- [Problem to solve]
All the data that follows should be repeated exactly, without a single picture.

^^^^^^^^^^^^^^^^

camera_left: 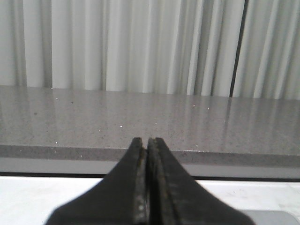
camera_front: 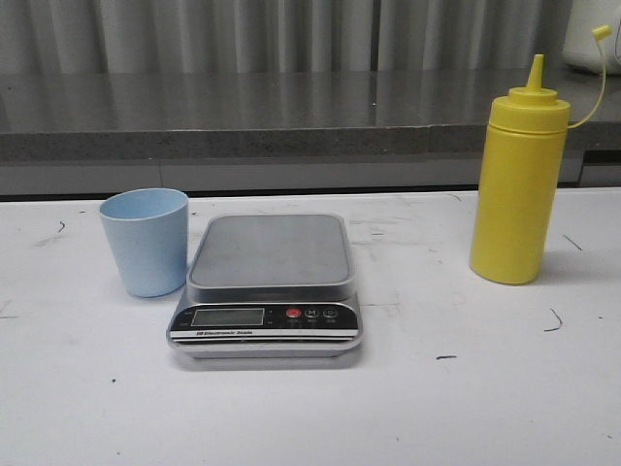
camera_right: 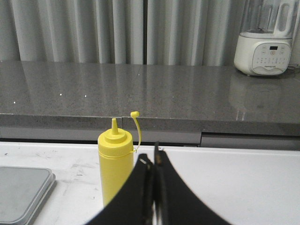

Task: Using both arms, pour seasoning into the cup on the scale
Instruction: 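Move the left gripper down toward the light-blue cup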

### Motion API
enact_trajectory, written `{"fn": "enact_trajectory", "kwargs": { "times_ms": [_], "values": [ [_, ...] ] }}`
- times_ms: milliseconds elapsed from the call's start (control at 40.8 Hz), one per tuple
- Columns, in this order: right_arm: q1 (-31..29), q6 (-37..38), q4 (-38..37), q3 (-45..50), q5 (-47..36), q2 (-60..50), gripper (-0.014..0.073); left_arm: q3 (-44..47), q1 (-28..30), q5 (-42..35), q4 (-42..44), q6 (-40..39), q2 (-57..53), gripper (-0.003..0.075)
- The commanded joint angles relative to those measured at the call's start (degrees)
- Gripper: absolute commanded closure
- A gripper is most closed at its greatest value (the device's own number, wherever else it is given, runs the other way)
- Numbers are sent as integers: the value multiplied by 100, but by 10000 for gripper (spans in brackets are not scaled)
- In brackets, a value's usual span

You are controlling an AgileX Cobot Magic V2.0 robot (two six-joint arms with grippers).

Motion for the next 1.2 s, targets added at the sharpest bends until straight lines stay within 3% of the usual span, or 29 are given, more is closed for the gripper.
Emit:
{"fn": "enact_trajectory", "kwargs": {
  "times_ms": [0,147,809,882,1029,1103,1176],
  "values": [
    [-45,-103,-24,-662,184,602,715,-682,-7,243,-48,-25,536,740],
    [-45,-103,-24,-1026,702,1238,715,-1265,-7,1160,-48,-25,1264,740],
    [-45,-133,-24,-1019,1024,2840,695,-1206,-7,1417,-37,-25,2478,740],
    [-39,-241,-24,-1019,1031,2902,625,-1206,-7,1417,-16,-25,2565,739],
    [-39,-273,-24,-1019,1049,2958,332,-1206,-7,1417,16,-25,2726,709],
    [-39,-273,-24,-1019,1049,2958,182,-1206,-7,1417,16,-25,2770,606],
    [-39,-273,-24,-1019,1053,2965,95,-1206,-7,1417,22,-25,2770,455]
  ]
}}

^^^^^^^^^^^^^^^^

- [Response below]
camera_left: 
camera_front: 
camera_right: 

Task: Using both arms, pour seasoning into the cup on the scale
Instruction: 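Move the left gripper down toward the light-blue cup
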
### Motion API
enact_trajectory, written `{"fn": "enact_trajectory", "kwargs": { "times_ms": [_], "values": [ [_, ...] ] }}`
- times_ms: milliseconds elapsed from the call's start (control at 40.8 Hz), one per tuple
- Columns, in this order: right_arm: q1 (-31..29), q6 (-37..38), q4 (-38..37), q3 (-45..50), q5 (-47..36), q2 (-60..50), gripper (-0.014..0.073); left_arm: q3 (-44..47), q1 (-28..30), q5 (-42..35), q4 (-42..44), q6 (-40..39), q2 (-57..53), gripper (-0.003..0.075)
- The commanded joint angles relative to those measured at the call's start (degrees)
- Gripper: absolute commanded closure
- A gripper is most closed at its greatest value (the device's own number, wherever else it is given, runs the other way)
- Numbers are sent as integers: the value multiplied by 100, but by 10000 for gripper (spans in brackets are not scaled)
- In brackets, a value's usual span

You are controlling an AgileX Cobot Magic V2.0 robot (two six-joint arms with grippers).

Motion for the next 1.2 s, targets added at the sharpest bends until straight lines stay within 3% of the usual span, or 29 are given, more is closed for the gripper.
Emit:
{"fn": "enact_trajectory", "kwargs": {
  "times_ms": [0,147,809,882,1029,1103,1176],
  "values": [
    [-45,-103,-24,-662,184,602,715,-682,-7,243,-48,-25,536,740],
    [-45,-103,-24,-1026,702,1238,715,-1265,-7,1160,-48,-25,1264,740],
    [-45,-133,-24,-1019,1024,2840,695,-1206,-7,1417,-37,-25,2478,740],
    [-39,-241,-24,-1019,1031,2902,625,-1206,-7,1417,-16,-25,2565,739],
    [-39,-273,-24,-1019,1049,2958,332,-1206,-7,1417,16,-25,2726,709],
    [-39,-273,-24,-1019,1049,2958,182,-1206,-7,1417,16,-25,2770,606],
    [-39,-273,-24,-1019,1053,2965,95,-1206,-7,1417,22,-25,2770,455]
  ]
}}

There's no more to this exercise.